Hi everyone. I am on a mission. I have a 2.5 year old gsd. He was a rescue but is 100% pure bred. I have trained him from kindergarden to advanced obediance and then CGC. He is not a dog that wants to just be a house pet. He is extremely intelligent and I have come to the conclusion that he is not happy at home, doing pet dog things. I have a strong sense that he wants to work. He needs stimulation far beyond what I have here and he is just sitting here, unhappy and bored. I would love to have him considered for police work. I don't even know where to start but I live in New Hampshire- 10 minutes from Mass even and don't know what to do for him. I would absolutely place him into a working home but don't really know how to approach this.

Thanks alot for any advice.


----------



## KristinEnn (Oct 2, 2008)

Could you maybe look into some SchH work? find a club in your area perhaps to go check out? Or maybe even agility?


----------



## abooot99 (Oct 23, 2006)

The problem is I have a full time career and live 45+ minutes from any training facility. I work 11a-7p so can't make weeknight classes so it is incredibly difficult. He is just very high maintinence and while I am doing the best I can, I'd be quite happy if he could be used for a good cause.


----------



## novarobin (Oct 4, 2007)

You can have your dog evalutated by an experienced Police trainer (I am sure others will be able to direct you how), however, I second the above posters suggestions. Based on your other posts, this may be the best situation. I feel the same way about my Kaper, however, he is a washout of Police training and will not be a working dog. There are plenty of ways you can "work" your dog without him actually be a working dog.


----------



## KristinEnn (Oct 2, 2008)

I definately understand that!! my hubby was deployed in Iraq for over a year and I was working full time and then some.

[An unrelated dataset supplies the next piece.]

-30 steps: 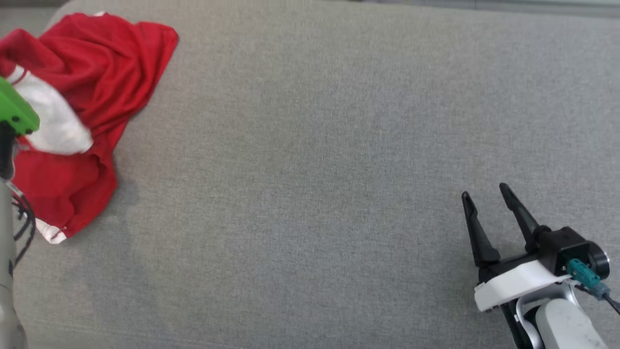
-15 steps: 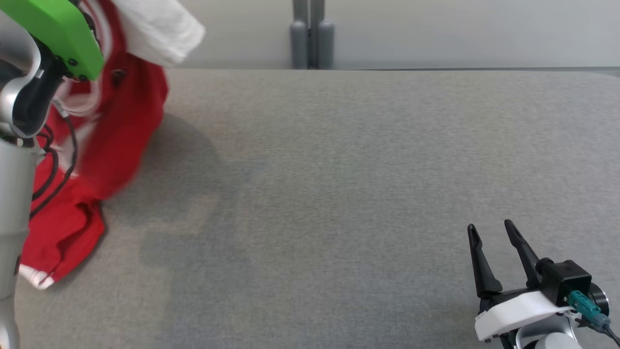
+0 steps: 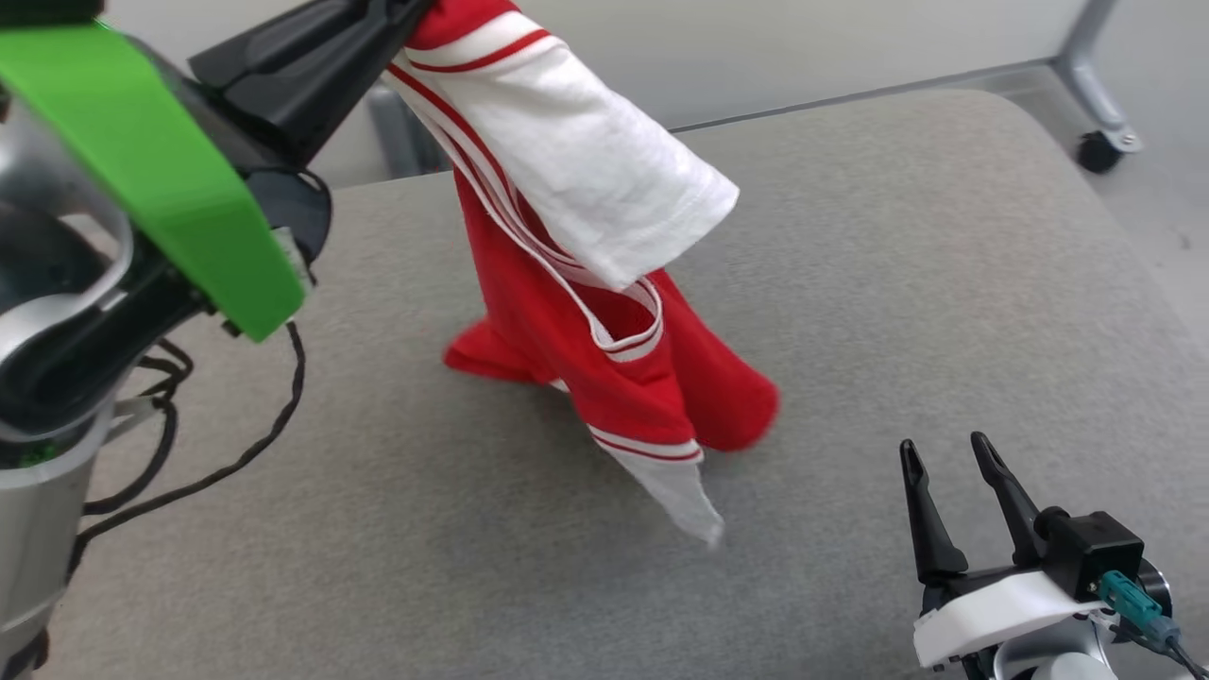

We hadn't thought about the deployment stuff when we had decided to take on dogs. I was gone sometimes 12 hrs a day commuting and taking care of two dogs by myself. Luckily I had a good freind that would come over to walk and exersize the dogs most days. 
So are you wanting to Donate the dog to a police dept.?


----------



## abooot99 (Oct 23, 2006)

I guess I am looking for other interventions that could help. I am going to try to make a sled for him to possibly pull this winter. I am thinking about having him work by helping pull the atv in the yard. He thrives on structure and I don't want his great qualities to be wasted. He is for one bombproof- he doesn't react with gunfire (he goes to the gun range), parade racket, sirens, fireworks, etc. Another thing- he will walk on almost any surface. He is not afraid to try new things including walking on a 2x4, crawl under a chair, jump over an obsticle, loves catching things mid air, etc. He has great qualities.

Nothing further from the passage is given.